An 88-year-old female patient suffered from lower back pain. She was operated on before due to a traumatic fracture of L5 which required cementoplasty.
Diagnosis and Treatment
Spinal instability from L4 – L5 – S1. A spondylolisthesis of L4, L5 and S1 was planned for fixation of the spine under fluoroscopic and 3D image guidance.
1. The patient is prepared by the assistant physician and the robot-assisted C-arm is driven interactively. Now the surgeon positions eight fluoroscopy angulations which are considered to be optimal views to implant the six screws, i.e. two screws in each vertebra L4, L5, and S1. At each position a reference image is acquired by the assistant physician and the corresponding position of the C-arm is stored in the robot system to be recalled during the procedure (see Fig. 1a, b). Small incisions are made and the patient is prepared for the placement of K-wires.
2. When the surgeon enters the OR, he recalls the stored C-arm angulations and the robot moves the C-arm automatically and precisely into the corresponding position. No interaction or search for an optimal fluoroscopic view is required, since the robot ensures the exact position as stored by the assistant physician. Thus, no additional X-ray dose is required to find the right angulation. A K- wire is placed under fluoroscopic guidance for each screw position (see Fig. 2).
3. The position of the K-wires is confirmed with intra-operative 3D syngo DynaCT. A low dose syngo DynaCT protocol helps to save dose as the robot arm rotates the C- arm around the patient within five seconds (Fig 3 and 4).
4. In this case, the cement in L5 poses a problem and might lead to instability of the screws. This certain situation forced repositioning one K-wire in order to put the trajectory for the screw more inward and to ensure better stability of the implant (Fig. 4).
5. In order to re-position the K-wire of interest, the surgeon selects on the robot system the position of the C-arm that was stored and associated with this vertebra. The system moves the C-arm into the acquired angulation for an optimal fluoroscopic view (Fig. 5). The corresponding K-wire is re-positioned under fluoroscopic guidance.
6. The final positions of the K-wires are again confirmed by a 3D syngo DynaCT run (Fig. 6 a,b,c).
7. The screws can now be implanted (Fig. 7).

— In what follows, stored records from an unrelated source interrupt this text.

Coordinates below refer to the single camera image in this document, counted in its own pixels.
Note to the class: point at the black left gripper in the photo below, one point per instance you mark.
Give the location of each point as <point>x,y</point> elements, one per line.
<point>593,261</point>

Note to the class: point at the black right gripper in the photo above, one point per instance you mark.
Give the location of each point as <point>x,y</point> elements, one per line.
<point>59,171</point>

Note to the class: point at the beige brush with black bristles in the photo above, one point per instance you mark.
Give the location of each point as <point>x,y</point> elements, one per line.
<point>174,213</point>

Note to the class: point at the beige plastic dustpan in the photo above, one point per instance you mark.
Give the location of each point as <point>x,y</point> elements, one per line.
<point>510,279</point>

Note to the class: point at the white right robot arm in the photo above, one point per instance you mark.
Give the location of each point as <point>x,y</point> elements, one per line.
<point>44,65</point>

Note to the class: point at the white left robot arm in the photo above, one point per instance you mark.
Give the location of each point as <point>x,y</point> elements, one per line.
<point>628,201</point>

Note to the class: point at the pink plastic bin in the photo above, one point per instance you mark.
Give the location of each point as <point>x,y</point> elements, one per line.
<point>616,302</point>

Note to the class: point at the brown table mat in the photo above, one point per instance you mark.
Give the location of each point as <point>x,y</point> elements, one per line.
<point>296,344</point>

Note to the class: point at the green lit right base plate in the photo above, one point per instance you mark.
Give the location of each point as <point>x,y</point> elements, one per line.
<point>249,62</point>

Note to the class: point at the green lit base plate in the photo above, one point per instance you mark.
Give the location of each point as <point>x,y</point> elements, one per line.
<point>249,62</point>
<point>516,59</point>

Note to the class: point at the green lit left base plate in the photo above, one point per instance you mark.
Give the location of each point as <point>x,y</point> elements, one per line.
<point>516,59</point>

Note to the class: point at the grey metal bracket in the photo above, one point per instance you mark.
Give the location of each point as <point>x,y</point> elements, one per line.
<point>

8. Finally, the positions of the screws are reconfirmed by a 3D syngo DynaCT run at the end of the procedure. In general, a standard, post-procedural CT is no longer required because the final position can be confirmed in the OR.
Fig. 1 a, b: Two of the six fluoroscopy images acquired right at the beginning of the intervention. These angulations of the C-arm are considered to be optimal views to implant the screws in the vertebra. For each screw one fluoroscopic image is acquired; in these images a scissor can been seen which is held by the assistant physician and is used to mark the corresponding vertebra for this view. The position of the C-arm that produced this image is stored in the robot system and can be re-visited automatically during the procedure.
Fig. 2: 6 K-wires have been placed under fluoroscopic guidance.
Fig. 3: The robot rotates the C-arm within 5 seconds around the patient to acquire a 3D syngo DynaCT image.
Fig. 4: Dr. Raftopoulos verifies the position of the K-wires at the workstation in the OR.
Fig. 5: Dr. Raftopoulos moves the robot into a pre-programmed C-arm angulation which was selected to be an optimal view and stored by his assistant physician right before the intervention.
Fig. 6a,b: Three orthogonal slices of a 3D syngo DynaCT image. These images help to confirm the exact position of the Kwires before implanting the screws.
Fig. 6c: Three orthogonal slices of a 3D syngo DynaCT image. These images help to confirm the exact position of the Kwires before implanting the screws.
Fig. 7: In the background, the ceiling-mounted and moveable monitors are shown. The left monitor displays one reference image which was acquired at the beginning of the intervention. Note that besides the image itself, the exact position in which this image was taken is stored by the system. The angulations of the C-arm, and thus the fluoroscopic views, are exactly the same for the images on both monitors.
During the procedure, the surgeon moves the robot into the exact position of the reference image without any user interaction, which enables him to acquire current fluoroscopic images from exactly the same position seen on the right monitor in Fig. 7. In this way, the surgeon can directly compare the anatomy at the beginning of the procedure in the reference image with the actual anatomy in the live fluoro image on the right monitor. Note that the angulations of the C-arm and, thus, the fluoroscopic views are exactly the same for the images on both monitors. Intraoperative 3D imaging with syngo DynaCT can help to confirm the accurate position of the pinnacle screws and to visualize special anatomical structures or artifacts due to prior interventions. It can re-ensure the correct progress of the intervention and might indicate necessary adjustments right in the OR. The unique robotic drive of Artis zeego allows surgeons to store specific fluoroscopic views which can be re-called during the procedure. This reduces both manual interaction and error, and speeds up considerably the workflow in the OR without losing flexibility. Initial experience with this workflow suggests that the OR time can be halved using Artis zeego.